Old Dreams, Present Opportunities
I have been doing a lot of soul searching as this momentous election has drawn closer. Of all the hopes and fears that have passed through my mind, one of the most powerful has been the sense that that the clock is winding down for my generation — the “‘60s generation.”
By the time you reach late middle age, facing your own mortality is nothing new. But what has been gnawing at me in recent months is how loudly the clock is now ticking for my generation in a political sense.
I’ve long since let go of my youthful dreams of creating a world of peace, love and harmony based on social and political egalitarianism. Like many people who came of age in the 1960s or early 1970s, I now understand I once believed in the unattainable—a completely unrealistic variant of utopianism.
For some of us, this wildly romantic vision of the future came from reading Marx or Marcuse. For others, it came while marching and chanting in unison with hundreds of thousands of our contemporaries in the national movements to achieve civil rights for all Americans or to end the slaughter in Vietnam.
Since that time, the seemingly never-ending cycle of cruelties, crimes and tragedies in the United States and elsewhere has sadly convinced me that human nature is just too much of a mixed picture to provide the building blocks for the kind of a world that so many from my generation once thought was possible. Nonetheless, I still absolutely believe that if enough people work together, we can make the world a far better place than it is today.
But will my generation live to see the day when America at least comes close to living up to its great promise? Will we live long enough to see the day that social justice—in the United States and the rest of the world—becomes more the norm rather than the exception it is today?
Yes, the clock is winding down on the “‘60s generation.” But it hasn’t run out yet. While we will never realize the utopian dreams of our youth, the imminent election of Barack Obama is likely to serve as a catalyst that will lead to an impressive series of reforms during the next (hopefully) eight years – and beyond.
With Obama in the White House and the Democrats firmly in control of the Congress, the United States can become a key part of the solution to the global warming crisis – rather than the major obstacle it has been these last eight years.
As president, Obama will finally begin the process of ending U.S. involvement in Iraq, while placing a much greater emphasis on multilateral diplomacy than the Bush administration ever did.
On the issue of world poverty, Obama has pledged to help lead the struggle to achieve the UN’s Millennium Development Goal of ending extreme poverty by the year 2015.
On the economic front, Obama seems quite serious about placing meaningful regulations on Wall Street in order to help get us out of the current mess as and prevent similar meltdowns in the future. And his stress on revitalizing the economy by creating millions of good-paying new jobs while converting the U.S. to an environmentally sustainable society is a breath of fresh air after eight years of being ripped off by the oil industry and their pals in the Bush administration.
Obama is also strongly committed to enacting universal health care as well as to passing the labor-backed Employee Free Choice Act. The E.F.C.A. would provide important new protections for workers who might otherwise be fired for organizing, while also facilitating the formation of local unions. As the labor movement continually points out, the single most important factor in determining whether or not a worker is being paid a living wage is whether or not they belong to a labor union.

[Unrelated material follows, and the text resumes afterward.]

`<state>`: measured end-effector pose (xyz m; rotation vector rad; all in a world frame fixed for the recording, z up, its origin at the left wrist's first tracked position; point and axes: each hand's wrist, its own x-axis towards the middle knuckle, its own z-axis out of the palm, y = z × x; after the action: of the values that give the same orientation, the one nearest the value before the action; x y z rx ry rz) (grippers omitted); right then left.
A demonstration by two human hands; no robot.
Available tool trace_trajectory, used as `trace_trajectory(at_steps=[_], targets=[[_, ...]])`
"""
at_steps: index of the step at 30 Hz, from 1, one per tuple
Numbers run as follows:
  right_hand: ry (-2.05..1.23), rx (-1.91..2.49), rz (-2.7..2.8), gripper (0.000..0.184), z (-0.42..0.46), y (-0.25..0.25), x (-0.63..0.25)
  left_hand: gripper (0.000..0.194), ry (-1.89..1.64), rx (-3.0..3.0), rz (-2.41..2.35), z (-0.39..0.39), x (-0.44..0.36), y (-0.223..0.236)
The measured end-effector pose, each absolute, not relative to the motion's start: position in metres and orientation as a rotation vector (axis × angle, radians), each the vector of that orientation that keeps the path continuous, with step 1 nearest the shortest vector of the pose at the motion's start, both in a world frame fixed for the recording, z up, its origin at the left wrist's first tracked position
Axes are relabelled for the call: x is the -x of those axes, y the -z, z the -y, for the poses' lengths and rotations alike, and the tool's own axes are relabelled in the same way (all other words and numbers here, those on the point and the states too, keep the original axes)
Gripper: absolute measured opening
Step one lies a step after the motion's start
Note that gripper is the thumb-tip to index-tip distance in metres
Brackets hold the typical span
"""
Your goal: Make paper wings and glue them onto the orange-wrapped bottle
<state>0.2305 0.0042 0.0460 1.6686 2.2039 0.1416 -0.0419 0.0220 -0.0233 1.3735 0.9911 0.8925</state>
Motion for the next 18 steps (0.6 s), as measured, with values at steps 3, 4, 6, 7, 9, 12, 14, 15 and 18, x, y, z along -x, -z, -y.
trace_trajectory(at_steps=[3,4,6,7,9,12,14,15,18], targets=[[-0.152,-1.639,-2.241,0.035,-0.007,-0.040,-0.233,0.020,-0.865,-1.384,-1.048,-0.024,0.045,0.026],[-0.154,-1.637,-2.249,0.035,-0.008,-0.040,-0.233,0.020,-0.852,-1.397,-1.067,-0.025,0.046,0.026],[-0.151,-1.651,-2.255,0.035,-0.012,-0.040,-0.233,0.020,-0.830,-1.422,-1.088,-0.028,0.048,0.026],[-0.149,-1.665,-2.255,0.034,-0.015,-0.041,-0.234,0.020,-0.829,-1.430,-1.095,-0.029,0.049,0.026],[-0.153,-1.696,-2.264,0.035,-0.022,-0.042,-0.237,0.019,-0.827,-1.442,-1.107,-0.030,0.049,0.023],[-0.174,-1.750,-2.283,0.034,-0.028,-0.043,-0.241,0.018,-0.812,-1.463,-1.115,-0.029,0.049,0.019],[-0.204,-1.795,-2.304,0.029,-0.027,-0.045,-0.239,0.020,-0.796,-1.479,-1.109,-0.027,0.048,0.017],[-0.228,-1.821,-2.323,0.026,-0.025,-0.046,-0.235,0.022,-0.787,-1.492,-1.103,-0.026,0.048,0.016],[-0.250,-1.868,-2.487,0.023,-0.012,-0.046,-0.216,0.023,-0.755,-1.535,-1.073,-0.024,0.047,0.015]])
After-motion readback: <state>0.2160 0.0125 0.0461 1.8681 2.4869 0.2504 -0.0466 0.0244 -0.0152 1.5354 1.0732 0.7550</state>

On so-called social issues, Obama’s election will almost certainly lead to America becoming a more decent and fair society by ensuring equal rights for women, African Americans, Latinos and gay people.
But in a curious and ironic way, these last few days of the presidential campaign have also served to highlight the limits of what we can expect from an Obama presidency. Obama’s off-hand remark to the now legendary “Joe the Plumber” about the need to “spread the wealth around” was music to the ears of every progressive and fair-minded person in the country. Or at least it should have been.
However, the Obama campaign’s explanation of what the senator meant by that comment makes it clear that he is only talking about an extremely mild form of economic redistribution.
And this is where we come in. In a world of such obscene wealth, misery and inequality, the progressive movement needs to support Obama’s agenda against the resistance it will face from big business and their allies in the Republican Party. At the same time, we need to push him to take bolder steps to tackle economic injustice than his program now calls for.
But we also need to significantly expand the reach of the progressive movement so that in 2016, we can help elect a president who really might be what the McCain campaign has falsely charged Obama of being – “the Redistributionist in Chief.”
While the sixties generation will never see “the revolution” that so many of us once felt was practically around the corner, Americans of all generations are about to enter an era that almost no one thought possible just a few short years ago.
It’s now up to all of us to make the most of this historic opportunity–both between now and Election Night, and then in the weeks, months and years that lie ahead.